Según el alcalde encargado de la localidad, Hernando Fajardo Salazar, los hechos se registraron cuando el sacerdote se disponía a ingresar al centro asistencial, en compañía de Maritza Isabel Linares Quiñónez, de 25 años, quien también fue asesinada en momentos que intentaba huir.
El mandatario local sostuvo que, según versiones de testigos, el pistolero, luego de dar muerte a la joven Linares, quien se desempeñaba como secretaria del hospital, huyo en la bicicleta y se internó en un sector de invasión aledaño al hospital.
El clérigo era oriundo de Guacamayas (Boyacá) y había llegado al departamento como vicario cooperador de la parroquia de Arauquita.

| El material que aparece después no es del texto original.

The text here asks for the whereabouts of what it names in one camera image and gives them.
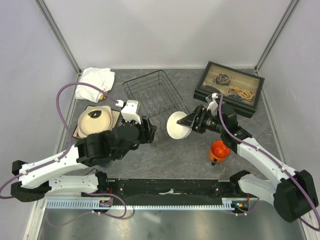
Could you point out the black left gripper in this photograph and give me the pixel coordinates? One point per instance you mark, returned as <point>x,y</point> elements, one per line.
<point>148,135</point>

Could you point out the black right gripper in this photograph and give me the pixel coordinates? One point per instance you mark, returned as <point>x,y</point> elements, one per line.
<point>190,120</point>

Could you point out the white ceramic bowl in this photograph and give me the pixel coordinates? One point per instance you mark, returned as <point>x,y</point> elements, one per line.
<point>175,130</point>

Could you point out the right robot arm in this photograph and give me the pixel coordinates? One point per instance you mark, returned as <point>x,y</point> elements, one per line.
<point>291,192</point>

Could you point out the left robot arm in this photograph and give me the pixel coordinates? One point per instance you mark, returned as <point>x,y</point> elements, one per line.
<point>50,176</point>

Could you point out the square floral plate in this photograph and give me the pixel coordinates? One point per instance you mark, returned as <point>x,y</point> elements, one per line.
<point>115,116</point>

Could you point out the orange plastic mug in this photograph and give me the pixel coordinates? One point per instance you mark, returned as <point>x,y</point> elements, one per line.
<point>218,152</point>

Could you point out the small dark blue cup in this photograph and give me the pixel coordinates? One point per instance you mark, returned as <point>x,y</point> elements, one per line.
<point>104,165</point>

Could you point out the black glass-lid jewelry box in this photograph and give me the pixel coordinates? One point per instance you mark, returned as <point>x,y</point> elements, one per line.
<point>239,89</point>

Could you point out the white crumpled cloth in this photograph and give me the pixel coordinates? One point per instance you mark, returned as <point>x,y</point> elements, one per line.
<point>102,78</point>

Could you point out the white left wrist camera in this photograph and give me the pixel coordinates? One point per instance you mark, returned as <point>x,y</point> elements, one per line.
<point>130,112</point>

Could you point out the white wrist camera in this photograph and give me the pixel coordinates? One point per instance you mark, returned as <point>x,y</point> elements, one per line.
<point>130,112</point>
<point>212,103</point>

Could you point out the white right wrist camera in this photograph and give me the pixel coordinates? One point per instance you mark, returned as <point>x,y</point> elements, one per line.
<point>212,103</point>

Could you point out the black wire dish rack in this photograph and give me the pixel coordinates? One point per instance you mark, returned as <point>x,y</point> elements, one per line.
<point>158,98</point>

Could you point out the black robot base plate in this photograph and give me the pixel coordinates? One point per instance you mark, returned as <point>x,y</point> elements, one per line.
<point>171,191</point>

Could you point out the blue slotted cable duct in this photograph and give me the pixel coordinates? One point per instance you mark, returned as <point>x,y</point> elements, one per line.
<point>96,204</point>

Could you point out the aluminium frame rail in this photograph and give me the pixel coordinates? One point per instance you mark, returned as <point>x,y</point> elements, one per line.
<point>58,35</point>

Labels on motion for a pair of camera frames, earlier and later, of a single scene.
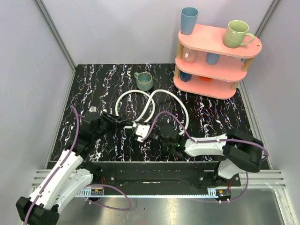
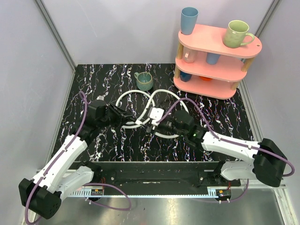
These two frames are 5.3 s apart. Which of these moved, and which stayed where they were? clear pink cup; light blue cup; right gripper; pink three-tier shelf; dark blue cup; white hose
Moved: white hose; right gripper
Stayed: dark blue cup; pink three-tier shelf; light blue cup; clear pink cup
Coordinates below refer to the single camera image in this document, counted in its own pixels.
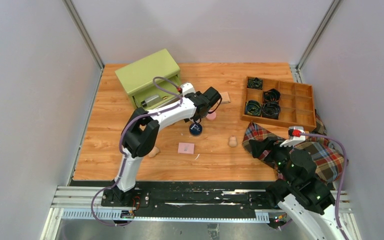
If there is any beige makeup sponge right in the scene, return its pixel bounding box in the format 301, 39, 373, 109
228, 135, 238, 148

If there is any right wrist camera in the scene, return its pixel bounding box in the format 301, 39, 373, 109
280, 126, 306, 147

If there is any dark blue round compact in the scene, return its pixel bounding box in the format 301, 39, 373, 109
189, 123, 203, 137

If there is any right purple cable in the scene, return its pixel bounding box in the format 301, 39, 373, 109
291, 129, 350, 240

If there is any clear glass perfume bottle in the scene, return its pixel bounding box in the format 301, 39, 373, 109
140, 94, 162, 108

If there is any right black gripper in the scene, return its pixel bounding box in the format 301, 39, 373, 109
249, 134, 296, 185

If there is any pink round compact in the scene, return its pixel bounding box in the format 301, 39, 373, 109
205, 112, 217, 121

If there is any green metal drawer cabinet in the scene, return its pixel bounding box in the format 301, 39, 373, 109
115, 48, 182, 110

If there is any aluminium frame rail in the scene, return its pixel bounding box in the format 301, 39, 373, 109
39, 185, 362, 240

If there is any plaid flannel shirt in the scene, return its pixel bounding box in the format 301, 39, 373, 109
242, 122, 344, 183

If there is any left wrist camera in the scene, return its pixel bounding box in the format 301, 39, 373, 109
180, 82, 196, 97

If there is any black hair tie bundle left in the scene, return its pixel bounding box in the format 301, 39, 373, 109
244, 100, 263, 117

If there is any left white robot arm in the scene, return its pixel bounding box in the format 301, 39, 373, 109
102, 87, 222, 207

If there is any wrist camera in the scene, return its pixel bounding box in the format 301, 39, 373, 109
180, 82, 196, 97
280, 126, 306, 147

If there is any beige makeup sponge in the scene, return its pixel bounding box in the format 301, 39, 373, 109
147, 146, 160, 158
228, 135, 238, 148

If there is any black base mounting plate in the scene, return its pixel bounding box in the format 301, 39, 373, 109
69, 180, 287, 222

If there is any pink square card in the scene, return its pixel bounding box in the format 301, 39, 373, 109
177, 142, 195, 155

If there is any wooden compartment organizer tray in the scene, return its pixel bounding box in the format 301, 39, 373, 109
239, 76, 317, 132

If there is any beige makeup sponge front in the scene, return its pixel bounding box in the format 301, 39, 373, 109
147, 146, 160, 158

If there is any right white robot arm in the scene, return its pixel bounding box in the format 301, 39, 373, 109
249, 138, 352, 240

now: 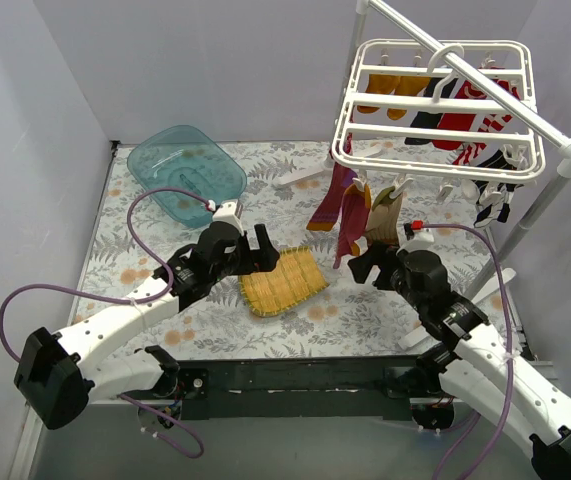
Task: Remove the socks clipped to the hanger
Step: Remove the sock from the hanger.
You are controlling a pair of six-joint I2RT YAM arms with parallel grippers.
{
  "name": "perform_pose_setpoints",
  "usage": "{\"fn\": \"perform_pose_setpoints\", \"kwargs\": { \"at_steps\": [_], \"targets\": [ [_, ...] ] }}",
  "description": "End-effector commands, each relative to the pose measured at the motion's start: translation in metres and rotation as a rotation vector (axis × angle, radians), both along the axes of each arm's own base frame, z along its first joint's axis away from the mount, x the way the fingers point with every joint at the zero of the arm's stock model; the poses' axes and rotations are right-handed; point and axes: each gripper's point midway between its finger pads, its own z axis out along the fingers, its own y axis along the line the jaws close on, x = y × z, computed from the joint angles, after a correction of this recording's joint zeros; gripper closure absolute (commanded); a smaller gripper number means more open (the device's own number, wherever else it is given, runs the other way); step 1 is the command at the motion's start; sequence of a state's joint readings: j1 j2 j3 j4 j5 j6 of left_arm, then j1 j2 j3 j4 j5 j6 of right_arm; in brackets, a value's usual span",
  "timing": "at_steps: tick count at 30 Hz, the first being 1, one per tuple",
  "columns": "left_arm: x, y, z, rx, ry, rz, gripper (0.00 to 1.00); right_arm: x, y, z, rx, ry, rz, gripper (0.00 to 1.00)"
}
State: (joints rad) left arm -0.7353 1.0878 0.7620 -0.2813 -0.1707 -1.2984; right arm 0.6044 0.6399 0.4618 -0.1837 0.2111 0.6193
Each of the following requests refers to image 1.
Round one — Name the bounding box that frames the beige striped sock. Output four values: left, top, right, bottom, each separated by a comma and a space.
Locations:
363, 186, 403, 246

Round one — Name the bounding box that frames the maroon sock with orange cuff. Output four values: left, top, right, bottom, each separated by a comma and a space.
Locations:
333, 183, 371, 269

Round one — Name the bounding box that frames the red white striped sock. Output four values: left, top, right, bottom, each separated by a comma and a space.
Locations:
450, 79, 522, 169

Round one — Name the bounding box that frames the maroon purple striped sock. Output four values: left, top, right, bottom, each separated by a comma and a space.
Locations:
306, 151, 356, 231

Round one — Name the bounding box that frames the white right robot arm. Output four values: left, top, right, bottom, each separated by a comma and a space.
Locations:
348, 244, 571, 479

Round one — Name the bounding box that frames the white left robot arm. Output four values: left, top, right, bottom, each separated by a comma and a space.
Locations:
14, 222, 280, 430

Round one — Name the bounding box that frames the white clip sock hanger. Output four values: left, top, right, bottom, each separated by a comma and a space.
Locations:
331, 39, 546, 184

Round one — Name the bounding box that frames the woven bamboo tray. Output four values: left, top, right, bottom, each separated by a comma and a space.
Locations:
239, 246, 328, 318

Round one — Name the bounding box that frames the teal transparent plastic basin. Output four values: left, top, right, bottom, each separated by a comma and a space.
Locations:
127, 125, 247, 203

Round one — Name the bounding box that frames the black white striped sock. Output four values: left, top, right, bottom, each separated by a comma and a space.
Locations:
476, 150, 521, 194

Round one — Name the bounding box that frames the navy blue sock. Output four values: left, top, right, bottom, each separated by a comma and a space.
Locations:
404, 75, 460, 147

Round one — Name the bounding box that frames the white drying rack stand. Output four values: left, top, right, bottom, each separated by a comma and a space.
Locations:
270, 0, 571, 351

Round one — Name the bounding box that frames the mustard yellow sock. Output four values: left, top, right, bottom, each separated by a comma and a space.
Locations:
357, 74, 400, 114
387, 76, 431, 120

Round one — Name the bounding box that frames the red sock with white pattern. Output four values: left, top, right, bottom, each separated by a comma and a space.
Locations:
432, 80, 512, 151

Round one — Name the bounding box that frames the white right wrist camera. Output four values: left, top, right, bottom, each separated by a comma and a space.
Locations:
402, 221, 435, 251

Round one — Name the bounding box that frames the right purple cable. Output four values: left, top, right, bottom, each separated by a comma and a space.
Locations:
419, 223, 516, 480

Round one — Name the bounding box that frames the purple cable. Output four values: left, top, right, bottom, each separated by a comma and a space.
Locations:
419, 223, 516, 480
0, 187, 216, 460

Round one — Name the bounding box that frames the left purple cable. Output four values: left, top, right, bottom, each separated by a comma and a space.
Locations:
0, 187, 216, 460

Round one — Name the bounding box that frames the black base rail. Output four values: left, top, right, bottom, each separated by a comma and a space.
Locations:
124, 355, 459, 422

Luego laboró en el seminario La Milagrosa en Chita, y siete años después fue trasladado a Saravena donde ejerció inicialmente como vicario y dos años más tarde asumió como titular de la parroquia Cristo Rey.
Mientras el obispo de la Diócesis de Arauca, monseñor Carlos Germán Meza Ruiz, quien se hallaba en Bucaramanga, se desplazaba hacia Saravena, las autoridades, encabezadas por el alcalde programaban para este miércoles un consejo de seguridad para analizar la situación y tomar medidas que permitan dar con el paradero del autor del doble crimen.

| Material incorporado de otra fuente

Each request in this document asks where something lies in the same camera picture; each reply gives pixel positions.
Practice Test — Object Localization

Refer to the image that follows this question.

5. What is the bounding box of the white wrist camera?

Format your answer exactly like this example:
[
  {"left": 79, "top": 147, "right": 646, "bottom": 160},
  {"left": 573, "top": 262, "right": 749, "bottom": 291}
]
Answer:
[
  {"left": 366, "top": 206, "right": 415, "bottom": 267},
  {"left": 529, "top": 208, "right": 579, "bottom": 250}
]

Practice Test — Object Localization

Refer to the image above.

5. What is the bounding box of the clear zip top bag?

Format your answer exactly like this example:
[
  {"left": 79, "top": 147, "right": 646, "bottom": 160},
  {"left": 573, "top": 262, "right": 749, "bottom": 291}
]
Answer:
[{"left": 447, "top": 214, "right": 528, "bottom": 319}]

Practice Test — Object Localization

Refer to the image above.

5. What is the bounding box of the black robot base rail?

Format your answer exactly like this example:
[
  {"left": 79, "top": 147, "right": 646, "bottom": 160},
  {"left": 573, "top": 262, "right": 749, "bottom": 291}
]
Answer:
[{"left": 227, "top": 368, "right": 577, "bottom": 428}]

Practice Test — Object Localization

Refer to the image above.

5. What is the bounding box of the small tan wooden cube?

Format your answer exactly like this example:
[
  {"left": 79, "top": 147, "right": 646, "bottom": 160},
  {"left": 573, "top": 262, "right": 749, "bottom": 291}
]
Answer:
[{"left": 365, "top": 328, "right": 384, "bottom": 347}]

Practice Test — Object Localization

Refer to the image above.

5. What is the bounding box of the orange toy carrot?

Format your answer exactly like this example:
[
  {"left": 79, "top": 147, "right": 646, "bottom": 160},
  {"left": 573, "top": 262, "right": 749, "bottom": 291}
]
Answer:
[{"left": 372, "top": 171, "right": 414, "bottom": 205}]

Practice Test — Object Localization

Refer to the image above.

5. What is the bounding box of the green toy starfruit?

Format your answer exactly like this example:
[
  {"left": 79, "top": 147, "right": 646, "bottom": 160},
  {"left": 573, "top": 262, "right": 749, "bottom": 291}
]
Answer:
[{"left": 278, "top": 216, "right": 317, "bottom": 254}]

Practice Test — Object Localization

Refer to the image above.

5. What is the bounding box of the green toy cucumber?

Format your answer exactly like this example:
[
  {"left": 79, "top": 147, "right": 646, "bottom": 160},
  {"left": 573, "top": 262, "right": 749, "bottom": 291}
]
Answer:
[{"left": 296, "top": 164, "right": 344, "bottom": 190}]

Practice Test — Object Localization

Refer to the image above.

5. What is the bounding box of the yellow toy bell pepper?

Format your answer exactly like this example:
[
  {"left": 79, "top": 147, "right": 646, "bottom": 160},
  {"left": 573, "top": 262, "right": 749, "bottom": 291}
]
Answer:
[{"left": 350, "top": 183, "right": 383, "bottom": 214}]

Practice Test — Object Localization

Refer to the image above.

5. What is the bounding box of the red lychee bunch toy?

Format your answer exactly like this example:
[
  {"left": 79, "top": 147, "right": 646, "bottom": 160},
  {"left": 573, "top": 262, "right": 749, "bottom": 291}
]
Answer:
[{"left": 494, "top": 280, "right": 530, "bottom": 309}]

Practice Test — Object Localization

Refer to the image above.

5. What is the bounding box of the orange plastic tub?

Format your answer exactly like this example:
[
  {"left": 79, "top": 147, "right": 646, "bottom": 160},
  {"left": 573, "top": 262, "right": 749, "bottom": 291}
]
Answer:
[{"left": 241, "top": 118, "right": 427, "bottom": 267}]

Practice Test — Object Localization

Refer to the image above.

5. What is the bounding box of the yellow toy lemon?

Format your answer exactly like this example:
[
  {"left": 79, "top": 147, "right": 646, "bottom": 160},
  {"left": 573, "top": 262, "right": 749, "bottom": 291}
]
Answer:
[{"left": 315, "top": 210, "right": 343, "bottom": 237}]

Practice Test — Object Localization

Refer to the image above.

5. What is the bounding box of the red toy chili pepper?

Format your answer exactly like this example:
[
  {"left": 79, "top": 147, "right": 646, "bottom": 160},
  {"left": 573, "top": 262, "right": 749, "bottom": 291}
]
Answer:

El prelado sostuvo que “según el informe entregado por la Policía, el padre Carreño no había sido objeto de amenazas”. No obstante, a comienzos del año pasado había sido secuestrado por el Ejército de Liberación Nacional (Eln), junto con otro sacerdote y varios diputados a la Asamblea de Arauca.
Por su parte, el comandante del Departamento de Policía Arauca, coronel Alcides Morales Silva, lamentó que “fuerzas oscuras de los grupos al margen de la ley hayan dado muerte a un hombre que dedicó parte de su vida a la conducción pastoral de una importante región como es el Sarare.

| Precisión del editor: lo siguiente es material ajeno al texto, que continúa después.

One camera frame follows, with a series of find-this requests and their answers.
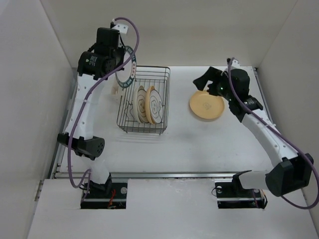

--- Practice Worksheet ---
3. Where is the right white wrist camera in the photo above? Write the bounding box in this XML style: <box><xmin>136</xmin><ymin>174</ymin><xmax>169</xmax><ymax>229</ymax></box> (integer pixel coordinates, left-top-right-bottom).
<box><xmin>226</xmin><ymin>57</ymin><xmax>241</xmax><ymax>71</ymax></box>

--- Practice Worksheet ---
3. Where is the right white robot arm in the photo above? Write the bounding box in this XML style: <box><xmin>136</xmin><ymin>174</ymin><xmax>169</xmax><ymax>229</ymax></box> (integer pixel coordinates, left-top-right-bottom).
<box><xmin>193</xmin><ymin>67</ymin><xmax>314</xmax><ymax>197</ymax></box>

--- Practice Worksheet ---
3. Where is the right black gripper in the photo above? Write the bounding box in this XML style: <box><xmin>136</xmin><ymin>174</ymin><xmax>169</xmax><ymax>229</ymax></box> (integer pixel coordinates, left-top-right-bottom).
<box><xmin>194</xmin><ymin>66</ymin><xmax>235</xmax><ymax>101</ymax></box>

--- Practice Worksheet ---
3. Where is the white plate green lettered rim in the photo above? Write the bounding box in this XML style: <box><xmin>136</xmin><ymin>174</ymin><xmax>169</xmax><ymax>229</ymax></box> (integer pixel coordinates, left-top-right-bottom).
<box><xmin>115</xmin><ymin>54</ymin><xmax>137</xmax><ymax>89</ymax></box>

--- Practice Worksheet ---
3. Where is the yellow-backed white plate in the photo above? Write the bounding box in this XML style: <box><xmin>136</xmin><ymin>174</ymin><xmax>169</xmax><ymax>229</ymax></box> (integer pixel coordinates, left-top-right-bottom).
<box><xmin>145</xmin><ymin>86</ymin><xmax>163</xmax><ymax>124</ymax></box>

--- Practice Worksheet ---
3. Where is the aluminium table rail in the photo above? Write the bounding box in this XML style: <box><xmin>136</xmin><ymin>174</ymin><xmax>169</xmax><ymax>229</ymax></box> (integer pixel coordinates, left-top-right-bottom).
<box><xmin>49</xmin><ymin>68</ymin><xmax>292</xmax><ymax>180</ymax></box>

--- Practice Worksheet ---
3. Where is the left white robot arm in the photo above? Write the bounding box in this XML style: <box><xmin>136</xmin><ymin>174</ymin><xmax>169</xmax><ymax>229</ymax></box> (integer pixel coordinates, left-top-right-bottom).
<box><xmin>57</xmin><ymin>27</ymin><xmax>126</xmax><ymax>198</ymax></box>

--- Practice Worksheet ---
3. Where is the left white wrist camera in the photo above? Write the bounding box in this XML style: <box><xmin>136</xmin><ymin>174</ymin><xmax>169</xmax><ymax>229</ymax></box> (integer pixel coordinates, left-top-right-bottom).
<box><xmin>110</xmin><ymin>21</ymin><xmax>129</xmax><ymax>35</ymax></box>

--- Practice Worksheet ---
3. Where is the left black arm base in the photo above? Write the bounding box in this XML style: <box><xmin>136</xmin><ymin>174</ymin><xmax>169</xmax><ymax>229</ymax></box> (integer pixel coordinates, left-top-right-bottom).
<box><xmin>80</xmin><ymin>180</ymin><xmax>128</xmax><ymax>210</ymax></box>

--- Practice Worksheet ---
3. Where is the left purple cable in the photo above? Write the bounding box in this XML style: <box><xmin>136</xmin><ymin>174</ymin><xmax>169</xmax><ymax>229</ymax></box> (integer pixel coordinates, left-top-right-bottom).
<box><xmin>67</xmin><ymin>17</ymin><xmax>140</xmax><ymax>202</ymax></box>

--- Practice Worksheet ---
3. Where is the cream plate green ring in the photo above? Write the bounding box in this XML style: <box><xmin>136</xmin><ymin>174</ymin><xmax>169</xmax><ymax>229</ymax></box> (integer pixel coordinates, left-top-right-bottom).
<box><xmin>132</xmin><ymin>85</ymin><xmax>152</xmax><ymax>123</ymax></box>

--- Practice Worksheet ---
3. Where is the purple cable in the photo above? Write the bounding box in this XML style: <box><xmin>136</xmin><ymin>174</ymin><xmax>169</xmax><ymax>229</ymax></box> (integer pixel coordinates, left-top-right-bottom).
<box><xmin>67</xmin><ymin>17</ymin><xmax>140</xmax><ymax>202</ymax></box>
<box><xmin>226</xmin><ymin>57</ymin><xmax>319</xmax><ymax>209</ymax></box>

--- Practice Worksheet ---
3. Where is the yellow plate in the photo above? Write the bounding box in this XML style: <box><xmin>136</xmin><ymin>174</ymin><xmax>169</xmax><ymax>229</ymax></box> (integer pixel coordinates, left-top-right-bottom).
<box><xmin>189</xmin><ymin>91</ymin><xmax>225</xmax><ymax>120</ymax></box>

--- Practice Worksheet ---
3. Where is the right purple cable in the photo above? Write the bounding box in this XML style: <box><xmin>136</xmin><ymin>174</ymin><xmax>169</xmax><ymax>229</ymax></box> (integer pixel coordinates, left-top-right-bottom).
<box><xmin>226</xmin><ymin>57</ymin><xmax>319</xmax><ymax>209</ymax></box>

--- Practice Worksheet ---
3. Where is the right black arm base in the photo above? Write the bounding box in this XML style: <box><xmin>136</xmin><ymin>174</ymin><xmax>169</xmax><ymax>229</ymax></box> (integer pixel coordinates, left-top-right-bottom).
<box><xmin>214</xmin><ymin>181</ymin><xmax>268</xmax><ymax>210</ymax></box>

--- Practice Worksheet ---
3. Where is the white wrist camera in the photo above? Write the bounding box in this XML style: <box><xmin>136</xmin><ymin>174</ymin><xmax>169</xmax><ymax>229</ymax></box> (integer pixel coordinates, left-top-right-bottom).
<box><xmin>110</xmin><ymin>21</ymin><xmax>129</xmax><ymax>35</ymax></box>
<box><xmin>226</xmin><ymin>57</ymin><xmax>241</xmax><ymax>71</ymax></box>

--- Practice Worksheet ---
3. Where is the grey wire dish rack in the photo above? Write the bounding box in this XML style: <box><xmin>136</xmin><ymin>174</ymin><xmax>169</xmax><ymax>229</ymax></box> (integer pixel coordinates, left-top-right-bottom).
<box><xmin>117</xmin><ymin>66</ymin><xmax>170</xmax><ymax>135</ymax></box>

La dirección general de la Policía tan pronto tuvo conocimiento dispuso que se iniciara una investigación exhaustiva con nuestros mejores hombres para que este crimen no quede en el anonimato y ha ofrecido una recompensa de 30 millones de pesos por los datos que permitan la captura e identificación de los responsables”, dijo el oficial.
Se trata del segundo religioso que es asesinado en Arauca, luego de que en 1988 fuera inmolado el obispo de la Diócesis de Arauca, monseñor Jesús Emilio Jaramillo Monsalve, en el sector de La Esmeralda, jurisdicción de Arauquita, por miembros del Eln. Hace tres años también fue acribillado el padre Jesús Serrano, quien había solicitado una licencia a la iglesia para intervenir en política.